> _Work item_
The reply should return the data in full, exactly as written.

> _Dataset entries_
==========

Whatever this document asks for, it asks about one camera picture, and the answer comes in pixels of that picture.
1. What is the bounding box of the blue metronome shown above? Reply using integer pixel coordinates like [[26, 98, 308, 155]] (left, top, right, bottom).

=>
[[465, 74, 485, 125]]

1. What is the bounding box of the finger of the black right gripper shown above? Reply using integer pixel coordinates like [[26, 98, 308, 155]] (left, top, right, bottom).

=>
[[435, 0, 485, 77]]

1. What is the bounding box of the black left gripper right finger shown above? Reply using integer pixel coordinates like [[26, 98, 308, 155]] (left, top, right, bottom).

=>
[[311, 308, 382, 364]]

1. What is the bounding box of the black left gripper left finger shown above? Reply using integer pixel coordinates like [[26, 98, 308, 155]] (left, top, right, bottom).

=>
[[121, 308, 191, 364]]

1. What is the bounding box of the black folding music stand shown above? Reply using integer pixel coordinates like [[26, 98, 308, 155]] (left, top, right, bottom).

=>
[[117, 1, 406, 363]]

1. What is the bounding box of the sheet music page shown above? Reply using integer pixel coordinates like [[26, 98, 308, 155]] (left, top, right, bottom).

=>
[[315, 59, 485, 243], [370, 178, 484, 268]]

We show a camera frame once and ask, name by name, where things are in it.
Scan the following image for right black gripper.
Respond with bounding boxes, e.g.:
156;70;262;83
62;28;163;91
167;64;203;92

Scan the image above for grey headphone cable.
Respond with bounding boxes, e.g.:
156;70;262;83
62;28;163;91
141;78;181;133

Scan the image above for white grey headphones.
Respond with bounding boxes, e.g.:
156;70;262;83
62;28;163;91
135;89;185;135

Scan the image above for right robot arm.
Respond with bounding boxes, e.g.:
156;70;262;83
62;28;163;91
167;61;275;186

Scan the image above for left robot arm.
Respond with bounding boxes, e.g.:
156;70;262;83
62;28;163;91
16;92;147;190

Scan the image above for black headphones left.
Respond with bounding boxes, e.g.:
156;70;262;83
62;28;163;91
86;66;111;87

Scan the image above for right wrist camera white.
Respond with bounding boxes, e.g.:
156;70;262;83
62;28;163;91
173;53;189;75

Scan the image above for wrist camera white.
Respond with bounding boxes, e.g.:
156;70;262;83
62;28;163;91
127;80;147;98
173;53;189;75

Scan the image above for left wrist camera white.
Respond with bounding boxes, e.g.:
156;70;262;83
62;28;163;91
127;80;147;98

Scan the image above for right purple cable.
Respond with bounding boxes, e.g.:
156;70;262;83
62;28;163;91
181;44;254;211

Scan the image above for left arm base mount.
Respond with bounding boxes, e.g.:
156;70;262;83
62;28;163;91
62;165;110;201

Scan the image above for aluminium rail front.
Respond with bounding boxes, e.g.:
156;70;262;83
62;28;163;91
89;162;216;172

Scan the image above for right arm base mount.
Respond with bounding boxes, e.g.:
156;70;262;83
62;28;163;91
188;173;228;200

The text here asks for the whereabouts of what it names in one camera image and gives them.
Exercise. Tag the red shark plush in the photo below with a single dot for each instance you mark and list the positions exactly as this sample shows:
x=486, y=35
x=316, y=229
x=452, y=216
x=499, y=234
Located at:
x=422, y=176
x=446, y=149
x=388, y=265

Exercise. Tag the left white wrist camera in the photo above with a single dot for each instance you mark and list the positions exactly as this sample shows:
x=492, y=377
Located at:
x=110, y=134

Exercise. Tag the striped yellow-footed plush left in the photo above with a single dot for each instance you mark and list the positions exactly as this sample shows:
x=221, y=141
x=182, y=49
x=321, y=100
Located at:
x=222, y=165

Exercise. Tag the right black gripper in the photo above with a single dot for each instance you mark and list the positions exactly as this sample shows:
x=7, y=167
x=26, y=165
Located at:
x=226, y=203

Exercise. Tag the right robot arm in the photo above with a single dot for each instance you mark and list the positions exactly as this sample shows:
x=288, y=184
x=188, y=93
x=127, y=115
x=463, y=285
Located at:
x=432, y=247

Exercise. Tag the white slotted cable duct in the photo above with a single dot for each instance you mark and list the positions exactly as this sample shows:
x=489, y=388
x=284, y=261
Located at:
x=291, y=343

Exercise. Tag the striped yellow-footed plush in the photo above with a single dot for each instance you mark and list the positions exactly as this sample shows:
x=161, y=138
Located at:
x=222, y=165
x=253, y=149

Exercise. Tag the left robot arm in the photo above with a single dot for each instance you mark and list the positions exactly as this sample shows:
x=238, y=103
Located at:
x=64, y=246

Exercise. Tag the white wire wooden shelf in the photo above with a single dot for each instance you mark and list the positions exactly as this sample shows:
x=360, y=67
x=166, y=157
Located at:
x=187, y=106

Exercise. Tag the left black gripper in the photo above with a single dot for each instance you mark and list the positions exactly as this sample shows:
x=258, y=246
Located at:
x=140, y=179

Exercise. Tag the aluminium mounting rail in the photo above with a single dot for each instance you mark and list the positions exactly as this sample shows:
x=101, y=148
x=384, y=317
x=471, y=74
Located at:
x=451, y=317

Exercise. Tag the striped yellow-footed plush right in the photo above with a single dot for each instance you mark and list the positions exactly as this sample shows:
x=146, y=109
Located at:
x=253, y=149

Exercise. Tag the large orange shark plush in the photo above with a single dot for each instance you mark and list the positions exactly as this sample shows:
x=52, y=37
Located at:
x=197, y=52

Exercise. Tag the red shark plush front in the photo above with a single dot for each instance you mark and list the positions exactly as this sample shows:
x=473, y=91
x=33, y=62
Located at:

==========

> _Task response_
Whatever this document asks for, it asks about one camera picture, and the answer comes in pixels of that picture.
1. What is the bounding box of the blue metronome shown above? Reply using integer pixel coordinates like [[26, 98, 308, 155]] (left, top, right, bottom).

=>
[[465, 74, 485, 125]]

1. What is the bounding box of the finger of the black right gripper shown above? Reply using integer pixel coordinates like [[26, 98, 308, 155]] (left, top, right, bottom).

=>
[[435, 0, 485, 77]]

1. What is the bounding box of the black left gripper right finger shown above? Reply using integer pixel coordinates like [[26, 98, 308, 155]] (left, top, right, bottom).

=>
[[311, 308, 382, 364]]

1. What is the bounding box of the black left gripper left finger shown above? Reply using integer pixel coordinates like [[26, 98, 308, 155]] (left, top, right, bottom).

=>
[[121, 308, 191, 364]]

1. What is the bounding box of the black folding music stand shown above? Reply using integer pixel coordinates like [[26, 98, 308, 155]] (left, top, right, bottom).

=>
[[117, 1, 406, 363]]

1. What is the bounding box of the sheet music page shown above? Reply using integer pixel coordinates like [[26, 98, 308, 155]] (left, top, right, bottom).

=>
[[315, 59, 485, 243], [370, 178, 484, 268]]

We show a camera frame once and ask, name by name, where things are in it.
Scan the following image for right black gripper.
Respond with bounding boxes, e.g.:
156;70;262;83
62;28;163;91
167;64;203;92

Scan the image above for grey headphone cable.
Respond with bounding boxes, e.g.:
156;70;262;83
62;28;163;91
141;78;181;133

Scan the image above for white grey headphones.
Respond with bounding boxes, e.g.:
156;70;262;83
62;28;163;91
135;89;185;135

Scan the image above for right robot arm.
Respond with bounding boxes, e.g.:
156;70;262;83
62;28;163;91
167;61;275;186

Scan the image above for left robot arm.
Respond with bounding boxes, e.g.:
156;70;262;83
62;28;163;91
16;92;147;190

Scan the image above for black headphones left.
Respond with bounding boxes, e.g.:
156;70;262;83
62;28;163;91
86;66;111;87

Scan the image above for right wrist camera white.
Respond with bounding boxes, e.g.:
156;70;262;83
62;28;163;91
173;53;189;75

Scan the image above for wrist camera white.
Respond with bounding boxes, e.g.:
156;70;262;83
62;28;163;91
127;80;147;98
173;53;189;75

Scan the image above for left wrist camera white.
Respond with bounding boxes, e.g.:
156;70;262;83
62;28;163;91
127;80;147;98

Scan the image above for right purple cable.
Respond with bounding boxes, e.g.:
156;70;262;83
62;28;163;91
181;44;254;211

Scan the image above for left arm base mount.
Respond with bounding boxes, e.g.:
156;70;262;83
62;28;163;91
62;165;110;201

Scan the image above for aluminium rail front.
Respond with bounding boxes, e.g.:
156;70;262;83
62;28;163;91
89;162;216;172

Scan the image above for right arm base mount.
Respond with bounding boxes, e.g.:
156;70;262;83
62;28;163;91
188;173;228;200

The text here asks for the whereabouts of what it names in one camera image and gives them.
Exercise. Tag the red shark plush in the photo below with a single dot for each instance you mark and list the positions exactly as this sample shows:
x=486, y=35
x=316, y=229
x=452, y=216
x=499, y=234
Located at:
x=422, y=176
x=446, y=149
x=388, y=265

Exercise. Tag the left white wrist camera in the photo above with a single dot for each instance you mark and list the positions exactly as this sample shows:
x=492, y=377
Located at:
x=110, y=134

Exercise. Tag the striped yellow-footed plush left in the photo above with a single dot for each instance you mark and list the positions exactly as this sample shows:
x=221, y=141
x=182, y=49
x=321, y=100
Located at:
x=222, y=165

Exercise. Tag the right black gripper in the photo above with a single dot for each instance you mark and list the positions exactly as this sample shows:
x=7, y=167
x=26, y=165
Located at:
x=226, y=203

Exercise. Tag the right robot arm in the photo above with a single dot for each instance you mark and list the positions exactly as this sample shows:
x=288, y=184
x=188, y=93
x=127, y=115
x=463, y=285
Located at:
x=432, y=247

Exercise. Tag the white slotted cable duct in the photo above with a single dot for each instance you mark and list the positions exactly as this sample shows:
x=489, y=388
x=284, y=261
Located at:
x=291, y=343

Exercise. Tag the striped yellow-footed plush in the photo above with a single dot for each instance you mark and list the positions exactly as this sample shows:
x=161, y=138
Located at:
x=222, y=165
x=253, y=149

Exercise. Tag the left robot arm in the photo above with a single dot for each instance you mark and list the positions exactly as this sample shows:
x=238, y=103
Located at:
x=64, y=246

Exercise. Tag the white wire wooden shelf in the photo above with a single dot for each instance you mark and list the positions exactly as this sample shows:
x=360, y=67
x=166, y=157
Located at:
x=187, y=106

Exercise. Tag the left black gripper in the photo above with a single dot for each instance you mark and list the positions exactly as this sample shows:
x=258, y=246
Located at:
x=140, y=179

Exercise. Tag the aluminium mounting rail in the photo above with a single dot for each instance you mark and list the positions exactly as this sample shows:
x=101, y=148
x=384, y=317
x=471, y=74
Located at:
x=451, y=317

Exercise. Tag the striped yellow-footed plush right in the photo above with a single dot for each instance you mark and list the positions exactly as this sample shows:
x=146, y=109
Located at:
x=253, y=149

Exercise. Tag the large orange shark plush in the photo above with a single dot for each instance you mark and list the positions exactly as this sample shows:
x=52, y=37
Located at:
x=197, y=52

Exercise. Tag the red shark plush front in the photo above with a single dot for each instance you mark and list the positions exactly as this sample shows:
x=473, y=91
x=33, y=62
Located at:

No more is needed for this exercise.